Setting ACLs recursively - howto?

[Conzales]

Greetings,


I was just wondering if I can set or lists acls recursively on specific
directories? Could find an easy answer to this in the man pages or on the internet.

I couldn't find the usual '-R' option for setfacl
Is there another way to do this; if possible easily? I'm using ACLs on UFS, not on NFSv4.

The only way i found was this:
# find . -type f -exec setfacl -m xxx {} \;
or
# find . -type d -exec setfacl -d -m u::,g::,o::,g:rrr:rwx {} \;

The reason I want to be able to do this is because ACL permissions are only inerhited while copying a file to a directory that has this set already. When moving files permissions will not be set automatically obviously. Copying large files takes a long time. I use ACL permissions on FreeBSD9 for my NAS system. various directories are shared for DLNA purposes for example. The miniDLNA program user needs user rights on the files shared. I don't want to run miniDLNA as root, by default it's using 'dlna' on FreeBSD.

Thanks,
Conzales

 

[SirDice]

The reason I want to be able to do this is because ACL permissions are only inherited while copying a file to a directory that has this set already. When moving files permissions will not be set automatically obviously. Copying large files takes a long time.

One way would be to create hardlinks instead of copies. But this only works if both are on the same filesystem.

# ln /path/to/original/file /path/to/copy

 

[Conzales]

Thanks for the quick answer.

That would be possible; files are on the same filesystem. However that would get messy very quickly, because I don't want all the files I download for example to show up in the shared directories. As I understand your answer, creating a link will set file permissions?

 

[SirDice]

As I understand your answer, creating a link will set file permissions?

Yes, as it's basically a 'new' file. Moving files doesn't change the permissions because only the reference to the file is moved.

 

[jkhilmer]

Sorry for resurrecting this, but I haven't found a good solution anywhere else and this is one of the top hits when searching this topic.

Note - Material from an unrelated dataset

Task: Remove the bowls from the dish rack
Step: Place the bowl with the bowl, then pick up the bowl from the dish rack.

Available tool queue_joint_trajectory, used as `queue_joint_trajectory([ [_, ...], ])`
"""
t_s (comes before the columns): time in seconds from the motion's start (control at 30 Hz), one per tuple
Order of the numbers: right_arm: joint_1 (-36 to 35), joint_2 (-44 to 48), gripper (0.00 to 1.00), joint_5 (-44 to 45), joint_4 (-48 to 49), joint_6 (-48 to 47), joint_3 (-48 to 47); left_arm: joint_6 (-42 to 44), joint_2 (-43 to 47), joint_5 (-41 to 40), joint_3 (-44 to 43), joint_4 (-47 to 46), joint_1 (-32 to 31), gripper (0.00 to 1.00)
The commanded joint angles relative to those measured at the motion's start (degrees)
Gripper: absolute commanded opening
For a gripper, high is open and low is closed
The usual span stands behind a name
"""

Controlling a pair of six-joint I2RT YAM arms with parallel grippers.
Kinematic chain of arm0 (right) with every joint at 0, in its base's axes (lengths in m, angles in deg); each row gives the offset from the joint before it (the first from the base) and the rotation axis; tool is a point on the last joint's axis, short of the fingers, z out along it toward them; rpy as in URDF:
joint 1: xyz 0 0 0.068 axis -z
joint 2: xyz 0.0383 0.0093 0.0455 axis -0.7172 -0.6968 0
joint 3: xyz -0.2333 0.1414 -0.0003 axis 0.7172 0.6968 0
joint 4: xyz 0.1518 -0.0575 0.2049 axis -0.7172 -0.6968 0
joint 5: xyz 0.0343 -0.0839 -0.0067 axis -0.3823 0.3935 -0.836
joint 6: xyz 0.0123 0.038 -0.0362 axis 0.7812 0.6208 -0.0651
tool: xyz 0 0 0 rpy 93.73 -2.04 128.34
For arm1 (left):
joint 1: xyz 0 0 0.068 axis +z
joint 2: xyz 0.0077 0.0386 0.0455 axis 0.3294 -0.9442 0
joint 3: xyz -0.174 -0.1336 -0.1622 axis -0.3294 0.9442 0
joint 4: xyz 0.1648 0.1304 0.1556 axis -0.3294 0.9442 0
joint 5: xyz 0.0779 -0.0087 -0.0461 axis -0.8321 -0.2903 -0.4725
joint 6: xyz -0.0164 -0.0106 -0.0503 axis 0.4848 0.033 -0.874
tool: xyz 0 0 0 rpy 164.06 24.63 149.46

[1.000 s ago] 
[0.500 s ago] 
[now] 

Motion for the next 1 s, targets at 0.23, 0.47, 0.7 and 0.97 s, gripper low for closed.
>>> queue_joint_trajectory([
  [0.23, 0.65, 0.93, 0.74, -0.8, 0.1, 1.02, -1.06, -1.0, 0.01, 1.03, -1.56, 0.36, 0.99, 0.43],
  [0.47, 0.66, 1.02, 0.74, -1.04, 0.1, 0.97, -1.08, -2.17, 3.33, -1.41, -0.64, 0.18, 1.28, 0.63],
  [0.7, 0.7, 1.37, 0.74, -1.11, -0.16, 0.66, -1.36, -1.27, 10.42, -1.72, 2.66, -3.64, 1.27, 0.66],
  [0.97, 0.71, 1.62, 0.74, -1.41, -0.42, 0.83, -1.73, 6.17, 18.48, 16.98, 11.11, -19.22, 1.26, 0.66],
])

Based on my limited understanding, there are multiple problems with the find/exec approach:
1.) Although you can add new ACLs, you can't easily remove them (assuming variable existing ACLs).
2.) You can't bulk-add multiple ACLs ( setfacl -a is only good for one at a time): you can only bulk-modify them ( setfacl -M).

These combine to give two problem areas:
1.) Even via root, it's a slow multi-step process to bulk-wipe ACLs ( chmod then setfacl -b) and then replace them with new ones.
2.) A user without root can't trivially write a new set of ACLs: a bulk remove-then-write (itself inefficient) could end up locking themself out.

I wrote a script to get around this by calling setfacl multiple times, but it seems like a really inefficient approach:
1.) Use getfacl to find the permissions that will be removed.
2.) Give a new ACL via setfacl -a 0.
3.) Add new ACLs one ACE at a time via setfacl -a 0.
4.) Remove the old ACL (from step #1).
5.) Remove the temp ACL entry from step #2.

This has the advantage of never denying access to the user even momentarily, but it's a lot of looping and calling setfacl repeatedly: there must be a better way! Does anyone have any ideas?

 

[da1]

https://bugs.freebsd.org/bugzilla/show_bug.cgi?id=155163

I've tried it on 9.1-STABLE (r246451) and it worked (see comment #2) and someone else reported that it's working against 11-CURRENT (comment 5).

I think this answered the OP's question.